Encoder vs decoder masking
Not every transformer attends the same way. Encoder blocks (BERT-style) use bidirectional attention: every token may attend to every other token in the input. That suits masked language modeling, predicting held-out tokens from full context .
Decoder blocks in autoregressive models (GPT-style) apply a causal (triangular) mask: position $i$ may attend only to positions $j \le i$. Future tokens are invisible during training, preserving the left-to-right generation order .

Encoder-decoder architectures (T5, original translation transformers) stack an encoder over the source and a decoder that cross-attends into encoder outputs while still using causal self-attention internally .

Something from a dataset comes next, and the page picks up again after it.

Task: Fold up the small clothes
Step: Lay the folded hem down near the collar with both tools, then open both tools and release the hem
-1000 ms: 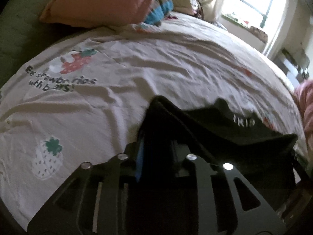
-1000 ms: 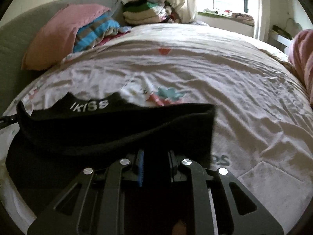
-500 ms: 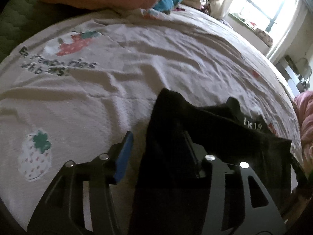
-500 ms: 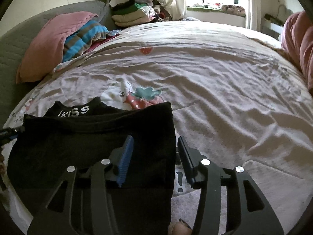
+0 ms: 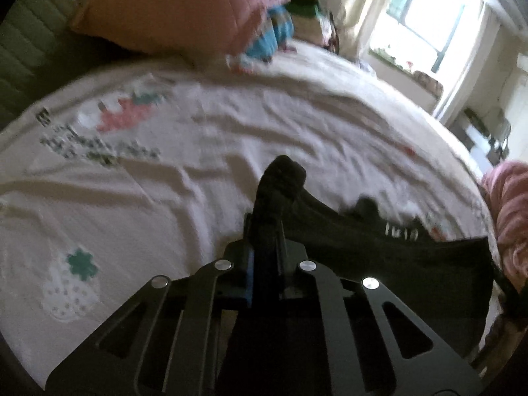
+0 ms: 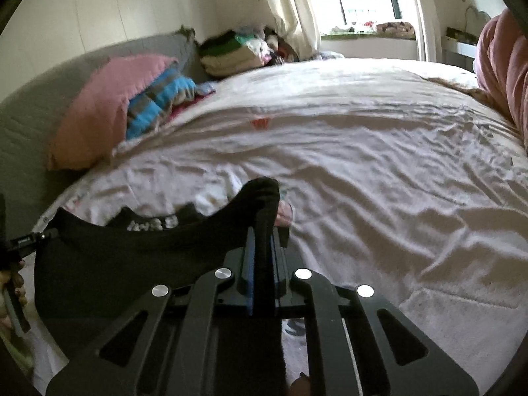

Mixing these regimes breaks objectives. If a causal mask is disabled during GPT training, future tokens leak into predictions, inflating metrics and destroying valid autoregressive generation. If you need bidirectional context, you must train with a bidirectional objective and inference protocol to match .
Unit tests for attention masks should assert forbidden positions receive zero probability mass after softmax, not merely large negative logits that could underflow inconsistently across hardware .
Production code often factors mask construction into a reusable helper shared by training and inference so eval mode cannot accidentally drop causality .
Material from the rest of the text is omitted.